Pero el actor interrumpió su discurso de despedida porque Emilia se levantó y se ubicó justo frente a la escena con la mano derecha en alto. El actor enmudeció y los ojos de todos se clavaron en ella, algunos temiendo lo peor.

—No ocurre nada, amigos —dijo ella con aplomo—, pero mi marido se ha quedado dormido y creo que es conveniente que le dejemos descansar. No hace frío, así que le dejaremos aquí, bajo los árboles, y os ruego que no aplaudáis y que sin hacer ruido tengáis la generosidad de honrar nuestra vieja domus con vuestra presencia. Hay comida y bebida preparada para todos. —Acto seguido se volvió hacia el actor que permanecía callado y quieto sobre el escenario—. Quizá sea ésta la única vez que tengas que concluir una representación sin aplauso alguno, pero vuestros servicios serán recompensados adecuadamente. Haré que os traigan comida y bebida abundante además de un pago adicional por vuestra actuación. Me consta que mi marido ha disfrutado con vuestra representación y el sueño que le embarga sólo debéis atribuirlo a la larga enfermedad que padece.

El actor se inclinó en una amplia y muy teatral reverencia.
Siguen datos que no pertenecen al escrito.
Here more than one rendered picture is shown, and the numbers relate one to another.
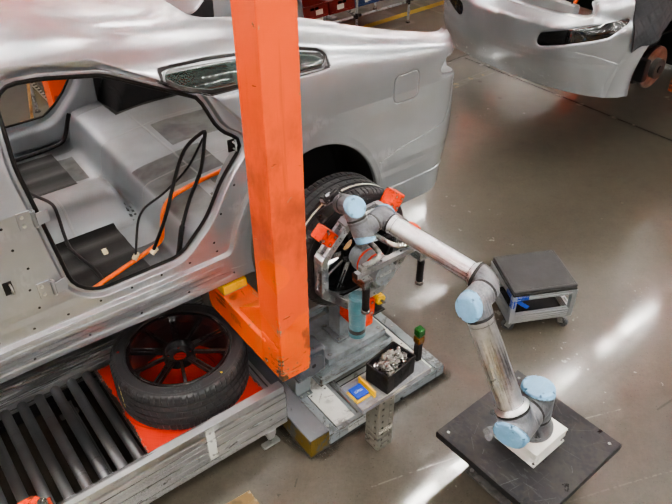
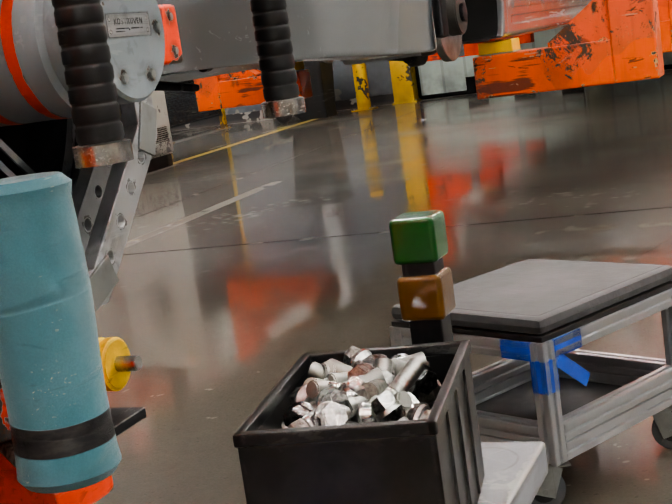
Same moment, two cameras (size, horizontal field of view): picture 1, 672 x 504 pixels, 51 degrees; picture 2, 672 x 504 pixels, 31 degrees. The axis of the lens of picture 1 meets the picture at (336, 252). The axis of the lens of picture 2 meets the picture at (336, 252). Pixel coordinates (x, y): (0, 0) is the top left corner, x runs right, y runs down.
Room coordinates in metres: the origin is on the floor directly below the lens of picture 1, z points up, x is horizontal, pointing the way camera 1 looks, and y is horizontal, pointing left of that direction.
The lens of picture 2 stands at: (1.51, 0.18, 0.81)
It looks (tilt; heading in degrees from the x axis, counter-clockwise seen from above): 10 degrees down; 330
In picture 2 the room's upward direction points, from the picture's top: 8 degrees counter-clockwise
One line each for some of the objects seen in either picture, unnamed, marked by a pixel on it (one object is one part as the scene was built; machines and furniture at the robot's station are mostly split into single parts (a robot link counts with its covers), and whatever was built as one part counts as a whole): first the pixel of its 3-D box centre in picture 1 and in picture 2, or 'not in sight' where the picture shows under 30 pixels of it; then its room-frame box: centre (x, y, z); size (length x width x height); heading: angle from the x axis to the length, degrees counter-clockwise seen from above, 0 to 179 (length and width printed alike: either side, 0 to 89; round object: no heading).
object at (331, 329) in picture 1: (341, 316); not in sight; (2.82, -0.03, 0.32); 0.40 x 0.30 x 0.28; 127
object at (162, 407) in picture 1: (181, 363); not in sight; (2.41, 0.78, 0.39); 0.66 x 0.66 x 0.24
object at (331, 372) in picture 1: (337, 342); not in sight; (2.80, -0.01, 0.13); 0.50 x 0.36 x 0.10; 127
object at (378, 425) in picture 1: (379, 413); not in sight; (2.23, -0.21, 0.21); 0.10 x 0.10 x 0.42; 37
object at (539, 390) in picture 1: (535, 399); not in sight; (2.01, -0.88, 0.57); 0.17 x 0.15 x 0.18; 141
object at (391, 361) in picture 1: (390, 366); (370, 449); (2.26, -0.26, 0.51); 0.20 x 0.14 x 0.13; 136
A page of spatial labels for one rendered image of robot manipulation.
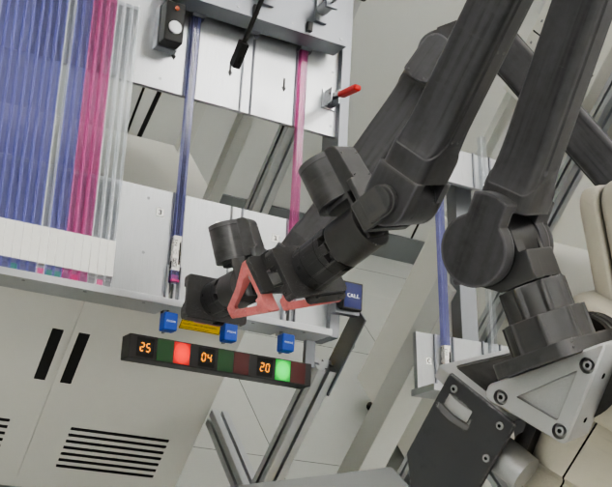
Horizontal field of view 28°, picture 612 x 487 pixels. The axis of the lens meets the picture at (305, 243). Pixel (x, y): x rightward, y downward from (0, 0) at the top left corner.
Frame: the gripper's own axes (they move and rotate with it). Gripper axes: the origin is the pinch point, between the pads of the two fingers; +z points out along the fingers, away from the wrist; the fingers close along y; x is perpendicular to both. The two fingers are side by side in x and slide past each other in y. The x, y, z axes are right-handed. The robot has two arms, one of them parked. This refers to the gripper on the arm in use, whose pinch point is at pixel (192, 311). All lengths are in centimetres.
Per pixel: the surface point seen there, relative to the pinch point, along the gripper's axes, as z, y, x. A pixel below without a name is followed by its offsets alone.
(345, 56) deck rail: 8, -30, -57
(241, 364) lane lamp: 9.9, -13.7, 4.8
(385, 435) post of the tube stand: 32, -57, 9
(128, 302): 9.6, 7.5, -2.2
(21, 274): 6.2, 26.2, -2.5
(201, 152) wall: 182, -75, -108
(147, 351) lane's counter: 9.7, 3.3, 5.2
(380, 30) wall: 141, -119, -149
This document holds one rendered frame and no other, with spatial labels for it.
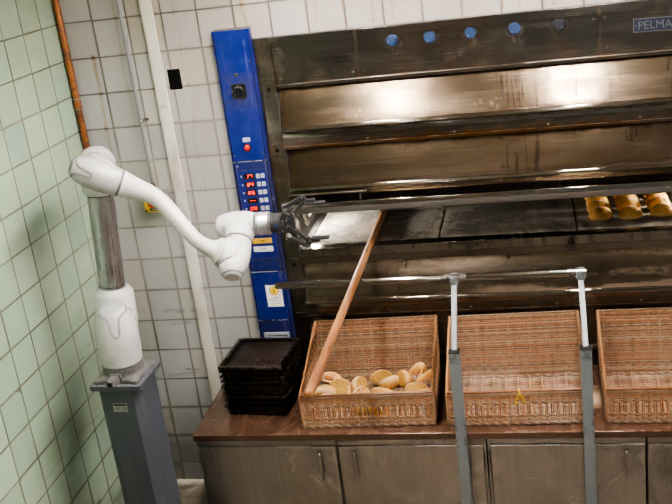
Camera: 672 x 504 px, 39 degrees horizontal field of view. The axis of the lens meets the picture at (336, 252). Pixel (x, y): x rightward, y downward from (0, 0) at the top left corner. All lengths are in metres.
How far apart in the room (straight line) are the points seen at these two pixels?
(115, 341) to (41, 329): 0.44
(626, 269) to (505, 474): 0.98
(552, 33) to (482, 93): 0.35
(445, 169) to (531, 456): 1.20
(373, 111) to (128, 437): 1.61
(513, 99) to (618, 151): 0.47
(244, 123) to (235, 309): 0.88
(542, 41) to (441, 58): 0.40
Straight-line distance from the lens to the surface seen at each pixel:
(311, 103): 4.02
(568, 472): 3.94
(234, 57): 4.02
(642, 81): 3.94
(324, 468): 4.04
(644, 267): 4.16
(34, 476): 3.95
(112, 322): 3.62
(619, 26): 3.91
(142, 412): 3.73
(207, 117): 4.14
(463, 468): 3.88
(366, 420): 3.94
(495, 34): 3.89
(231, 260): 3.47
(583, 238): 4.09
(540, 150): 3.97
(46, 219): 4.03
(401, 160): 4.01
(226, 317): 4.43
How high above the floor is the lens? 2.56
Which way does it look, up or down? 20 degrees down
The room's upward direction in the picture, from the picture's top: 7 degrees counter-clockwise
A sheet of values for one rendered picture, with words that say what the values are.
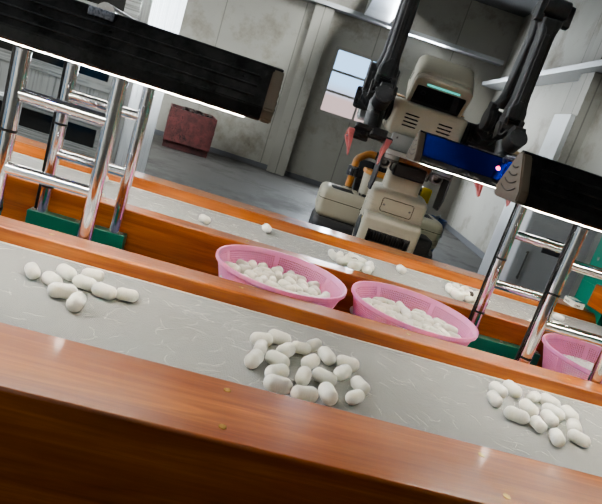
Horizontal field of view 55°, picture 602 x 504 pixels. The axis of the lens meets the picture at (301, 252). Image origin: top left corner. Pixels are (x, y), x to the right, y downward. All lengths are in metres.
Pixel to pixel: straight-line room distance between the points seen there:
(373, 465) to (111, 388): 0.27
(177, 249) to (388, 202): 1.07
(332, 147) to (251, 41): 2.09
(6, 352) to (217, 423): 0.22
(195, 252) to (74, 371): 0.69
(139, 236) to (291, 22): 8.51
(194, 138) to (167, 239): 7.34
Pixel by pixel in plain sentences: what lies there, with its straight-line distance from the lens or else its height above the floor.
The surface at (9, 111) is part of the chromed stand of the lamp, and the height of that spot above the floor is 0.93.
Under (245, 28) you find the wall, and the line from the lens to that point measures 9.69.
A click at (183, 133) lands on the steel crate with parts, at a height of 0.26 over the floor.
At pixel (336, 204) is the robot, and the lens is 2.39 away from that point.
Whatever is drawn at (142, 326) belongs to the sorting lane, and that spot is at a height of 0.74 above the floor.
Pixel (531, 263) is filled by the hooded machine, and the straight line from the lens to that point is 5.12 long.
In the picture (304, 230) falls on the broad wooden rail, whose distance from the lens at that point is 1.63.
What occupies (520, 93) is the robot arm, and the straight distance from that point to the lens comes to 1.99.
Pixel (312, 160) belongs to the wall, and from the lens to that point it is 9.58.
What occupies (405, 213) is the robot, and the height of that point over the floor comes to 0.83.
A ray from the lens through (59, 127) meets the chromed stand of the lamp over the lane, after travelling 1.26.
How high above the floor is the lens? 1.07
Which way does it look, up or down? 13 degrees down
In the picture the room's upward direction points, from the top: 18 degrees clockwise
—Un aplauso es pobre recompensa en comparación con satisfacer a la noble familia de los Escipiones —dijo como si continuara la representación.

Emilia asintió y sonrió. Aquel actor era un adulador, sin duda, pero era agradable oír palabras de halago hacia la familia que tan denostada había sido en los últimos años. Emilia se acercó a su esposo y se aseguró de que las mantas le cubrieran bien.

—¿Quieres que me quede con él? —preguntó Lelio, que se había esperado mientras el resto iba entrando en la domus de los Escipiones en Literno.

—No hace falta. Ya me quedo yo. Mi hija y mi hijo se ocuparán de atenderos a todos.

Lelio obedeció y se unió al resto de la comitiva que iba entrando en la casa vieja. Emilia se sentó junto a su esposo. El sol empezaba su lento descenso. Era una tarde agradable. Se escuchaban algunos pájaros en el bosque cercano. El aire era limpio. Se estaba bien allí, solos.